Lines before the one containing "Whereabouts is the black right gripper left" are left out; copy that line and every later line through the end of the data exactly.

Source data

_ _ _ _ _

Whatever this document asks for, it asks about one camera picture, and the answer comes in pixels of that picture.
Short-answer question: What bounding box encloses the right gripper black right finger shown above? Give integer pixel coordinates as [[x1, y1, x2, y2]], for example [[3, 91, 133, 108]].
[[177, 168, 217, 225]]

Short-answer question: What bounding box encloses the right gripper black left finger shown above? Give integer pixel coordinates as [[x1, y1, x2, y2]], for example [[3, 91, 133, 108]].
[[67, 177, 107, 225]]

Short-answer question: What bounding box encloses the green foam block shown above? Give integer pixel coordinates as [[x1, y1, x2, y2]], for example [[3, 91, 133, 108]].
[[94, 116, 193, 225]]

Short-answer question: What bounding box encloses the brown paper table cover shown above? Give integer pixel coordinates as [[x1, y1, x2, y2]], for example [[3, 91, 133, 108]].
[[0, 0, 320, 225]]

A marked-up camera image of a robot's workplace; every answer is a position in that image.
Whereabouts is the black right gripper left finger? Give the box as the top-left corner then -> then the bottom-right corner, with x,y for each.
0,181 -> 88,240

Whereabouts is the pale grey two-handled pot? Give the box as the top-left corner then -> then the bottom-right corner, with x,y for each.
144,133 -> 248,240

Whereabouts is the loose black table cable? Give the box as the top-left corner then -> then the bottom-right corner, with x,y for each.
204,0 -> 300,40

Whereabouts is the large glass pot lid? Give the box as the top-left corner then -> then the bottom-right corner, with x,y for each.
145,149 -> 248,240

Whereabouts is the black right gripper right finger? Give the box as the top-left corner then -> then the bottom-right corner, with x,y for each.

_ _ _ _ _

● EXERCISE OUTPUT
Whereabouts is the black right gripper left finger? Give the box as the top-left corner then -> then the bottom-right corner, with x,y for each.
0,181 -> 88,240

Whereabouts is the pale grey two-handled pot? Give the box as the top-left corner then -> then the bottom-right corner, with x,y for each.
144,133 -> 248,240

Whereabouts is the loose black table cable? Give the box as the top-left corner then -> then the bottom-right corner, with x,y for each.
204,0 -> 300,40

Whereabouts is the large glass pot lid? Give the box as the top-left corner then -> then the bottom-right corner, with x,y for each.
145,149 -> 248,240

Whereabouts is the black right gripper right finger? Give the box as the top-left corner then -> then the bottom-right corner, with x,y for each.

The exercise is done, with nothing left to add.